The lines to copy from the data below are those that hold the string "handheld".

☆ ☆ ☆ ☆ ☆

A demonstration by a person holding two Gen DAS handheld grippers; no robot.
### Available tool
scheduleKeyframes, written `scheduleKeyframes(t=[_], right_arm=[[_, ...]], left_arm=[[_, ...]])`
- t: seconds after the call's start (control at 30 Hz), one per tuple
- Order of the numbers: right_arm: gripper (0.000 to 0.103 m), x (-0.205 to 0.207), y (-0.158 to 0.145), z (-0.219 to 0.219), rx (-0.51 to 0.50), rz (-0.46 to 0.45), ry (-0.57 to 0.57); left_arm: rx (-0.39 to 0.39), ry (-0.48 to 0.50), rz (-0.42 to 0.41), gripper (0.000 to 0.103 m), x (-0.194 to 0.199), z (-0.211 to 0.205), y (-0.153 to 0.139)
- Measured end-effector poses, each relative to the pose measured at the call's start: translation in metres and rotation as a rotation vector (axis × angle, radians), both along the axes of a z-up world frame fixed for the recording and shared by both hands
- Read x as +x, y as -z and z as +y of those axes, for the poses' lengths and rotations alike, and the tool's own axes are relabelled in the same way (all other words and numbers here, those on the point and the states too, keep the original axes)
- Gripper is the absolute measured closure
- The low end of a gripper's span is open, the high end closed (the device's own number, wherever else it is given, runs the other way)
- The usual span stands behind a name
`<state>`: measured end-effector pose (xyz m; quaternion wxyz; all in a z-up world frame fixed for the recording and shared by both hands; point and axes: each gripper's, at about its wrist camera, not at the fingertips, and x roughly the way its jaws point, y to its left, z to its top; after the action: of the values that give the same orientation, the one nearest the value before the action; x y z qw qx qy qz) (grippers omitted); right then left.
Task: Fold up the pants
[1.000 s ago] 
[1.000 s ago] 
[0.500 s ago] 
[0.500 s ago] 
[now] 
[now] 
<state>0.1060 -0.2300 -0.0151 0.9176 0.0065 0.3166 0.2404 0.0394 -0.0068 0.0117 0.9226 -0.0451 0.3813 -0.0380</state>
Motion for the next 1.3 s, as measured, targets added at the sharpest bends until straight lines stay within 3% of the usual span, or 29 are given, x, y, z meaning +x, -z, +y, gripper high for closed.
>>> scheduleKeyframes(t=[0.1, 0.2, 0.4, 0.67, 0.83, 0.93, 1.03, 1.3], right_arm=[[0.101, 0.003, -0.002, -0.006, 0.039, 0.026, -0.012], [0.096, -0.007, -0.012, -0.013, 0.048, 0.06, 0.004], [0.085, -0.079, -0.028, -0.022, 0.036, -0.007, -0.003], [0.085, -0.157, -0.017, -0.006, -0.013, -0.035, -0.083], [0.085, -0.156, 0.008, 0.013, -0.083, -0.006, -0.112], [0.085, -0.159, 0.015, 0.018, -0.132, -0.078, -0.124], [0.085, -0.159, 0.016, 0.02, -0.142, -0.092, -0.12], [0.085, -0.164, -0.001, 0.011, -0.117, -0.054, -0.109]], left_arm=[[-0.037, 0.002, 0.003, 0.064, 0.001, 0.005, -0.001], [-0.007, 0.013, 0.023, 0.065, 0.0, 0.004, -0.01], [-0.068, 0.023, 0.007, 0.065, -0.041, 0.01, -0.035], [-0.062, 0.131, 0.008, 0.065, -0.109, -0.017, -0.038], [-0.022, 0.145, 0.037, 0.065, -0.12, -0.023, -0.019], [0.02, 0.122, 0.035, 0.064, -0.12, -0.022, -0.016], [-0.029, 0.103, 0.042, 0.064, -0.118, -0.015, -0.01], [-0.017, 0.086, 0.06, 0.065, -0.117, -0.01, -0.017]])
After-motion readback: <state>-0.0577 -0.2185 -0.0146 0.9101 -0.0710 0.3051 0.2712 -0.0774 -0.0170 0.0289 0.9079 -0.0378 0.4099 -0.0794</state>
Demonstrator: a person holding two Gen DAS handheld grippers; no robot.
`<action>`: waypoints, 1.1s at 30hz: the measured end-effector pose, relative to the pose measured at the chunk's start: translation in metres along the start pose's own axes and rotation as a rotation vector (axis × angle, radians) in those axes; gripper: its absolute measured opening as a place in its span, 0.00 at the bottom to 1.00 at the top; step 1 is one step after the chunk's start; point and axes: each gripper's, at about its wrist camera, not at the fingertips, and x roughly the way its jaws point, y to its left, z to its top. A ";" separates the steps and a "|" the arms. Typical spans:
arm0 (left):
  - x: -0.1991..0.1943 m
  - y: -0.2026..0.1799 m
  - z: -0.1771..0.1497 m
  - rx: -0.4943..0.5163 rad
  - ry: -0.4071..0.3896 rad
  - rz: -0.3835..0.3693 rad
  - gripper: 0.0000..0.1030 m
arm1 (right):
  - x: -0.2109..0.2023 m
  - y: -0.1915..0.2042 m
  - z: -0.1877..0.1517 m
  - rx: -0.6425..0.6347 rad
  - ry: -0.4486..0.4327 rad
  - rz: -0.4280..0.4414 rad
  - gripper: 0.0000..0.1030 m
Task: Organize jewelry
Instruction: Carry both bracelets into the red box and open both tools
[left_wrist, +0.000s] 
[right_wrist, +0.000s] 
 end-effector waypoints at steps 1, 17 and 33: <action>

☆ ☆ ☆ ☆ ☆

# Exercise response
A demonstration by a person holding two Gen DAS handheld grippers; no robot.
Demonstrator: a person holding two Gen DAS handheld grippers; no robot.

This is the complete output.